In order to understand the heartbreaking death of 11-year-old Yonatan Daniel Aguilar, it’s important to go back well before his death and even his birth, when not one but six reports about his family were made to the Los Angeles County Department of Children and Family Services (DCFS) between 2002 to 2012.
Aguilar’s body was found on Aug. 22, wrapped in a blanket inside a closet in his family home. Hours later his mother, Veronica Aguilar, 39, was arrested and charged with murder and child abuse.
In 2012, two of Aguilar’s teachers contacted DCFS. One reported the boy suffering from general neglect, and the other said the boy had a black eye.
Social workers interviewed a special education teacher and a soccer coach, and contacted L.A. police about the black eye. County officials deemed the boy’s home to be a safe environment.
The boy told authorities at the time that his black eye came from having fallen on a pile of rocks.
After receiving a court order allowing him to talk to the media, Philip L. Browning, DCFS director, spoke to Fox News Latino about the Aguilar case and how his department handled it.
“Social workers pulled aside the children and parents and interviewed them separately,” Browning said. “We want all of our social workers to do that. In this situation, there were a number of phone call referrals, and the workers acted quickly and interviewed a lot of professional individuals who knew the child, and those people thought this was a safe situation.”
Despite the department's efforts, Aguilar was found dead four years later.
Two reports were made in 2002, prior to Aguilar’s birth, involving at least one of his siblings, Browning told the Los Angeles Times.
It’s been reported that Aguilar has three siblings – ages 14, 16 and 18 – none of whom were at home at the time his body was found. The minors have been released to the department of Child Protective Services.
In 2009, DCFS was contacted by Aguilar’s school with a report of possible physical abuse. A school nurse was interviewed, the principal and a school psychologist, and the investigator concluded there was no basis for the abuse allegations.
Additionally, LAPD investigated the report.
“There was not just one set of eyes here,” Browning told the Times.
In 2011, a hospital social worker reported that Aguilar was suffering from general neglect. After both doctors and a clinical therapist were interviewed, social workers determined the case was not worth pursuing.
By 2012, Yonatan seemed to fall off the map. There’s no record of him attending L.A. County schools. It’s been reported that the family may have spent some time in Mexico, and authorities believe the family has moved around several times.
Aguilar’s case comes on the heels of another high-profile child abuse and murder case in Los Angeles in 2013, involving 8-year-old Gabriel Fernandez. Four California social workers have been charged with felony child abuse and falsifying records in connection with his brutal beating and murder.

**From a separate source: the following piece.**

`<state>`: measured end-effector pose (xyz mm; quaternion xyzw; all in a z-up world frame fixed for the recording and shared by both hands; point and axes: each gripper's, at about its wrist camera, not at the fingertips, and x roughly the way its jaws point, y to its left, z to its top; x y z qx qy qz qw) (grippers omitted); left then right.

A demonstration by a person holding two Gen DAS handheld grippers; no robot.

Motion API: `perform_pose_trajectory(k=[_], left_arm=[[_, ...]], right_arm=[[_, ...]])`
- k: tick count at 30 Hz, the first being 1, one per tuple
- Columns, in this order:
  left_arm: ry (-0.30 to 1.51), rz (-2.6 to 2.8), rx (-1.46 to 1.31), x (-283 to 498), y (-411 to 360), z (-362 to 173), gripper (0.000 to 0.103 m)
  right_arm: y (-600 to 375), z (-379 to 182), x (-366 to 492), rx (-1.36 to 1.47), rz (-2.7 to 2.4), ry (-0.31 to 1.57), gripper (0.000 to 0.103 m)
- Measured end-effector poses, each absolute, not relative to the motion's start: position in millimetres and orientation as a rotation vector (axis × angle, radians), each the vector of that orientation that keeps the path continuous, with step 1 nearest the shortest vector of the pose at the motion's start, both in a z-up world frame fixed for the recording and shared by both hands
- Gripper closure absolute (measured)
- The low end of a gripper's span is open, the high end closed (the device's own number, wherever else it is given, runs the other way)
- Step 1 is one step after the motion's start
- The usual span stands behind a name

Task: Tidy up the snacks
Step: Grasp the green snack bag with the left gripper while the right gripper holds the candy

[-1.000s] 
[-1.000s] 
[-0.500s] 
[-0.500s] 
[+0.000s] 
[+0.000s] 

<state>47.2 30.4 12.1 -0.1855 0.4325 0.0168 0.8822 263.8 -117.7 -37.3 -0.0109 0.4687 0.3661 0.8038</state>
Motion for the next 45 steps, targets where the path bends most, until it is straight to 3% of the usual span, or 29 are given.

“From 2009 to 2012, we believed that [Aguilar] was in a safe environment. Four years later, this tragedy occurred. The lesson is that neighbors and family have to make calls into our hotline. When the child was in Los Angeles, we got calls and we responded,” Browning told FNL.
“We believe we can make a difference and keep children safe, but we need the public’s help,” he said.
Browning says DCFS staff morale is helped by transparency and by his ability to speak publicly about these cases.
Ed Winter, a spokesperson for the L.A. Country coroner’s office, told Fox News Latino that he couldn't speak about the case because a security hold by law enforcement has been put on all information regarding the results of Aguilar's autopsy.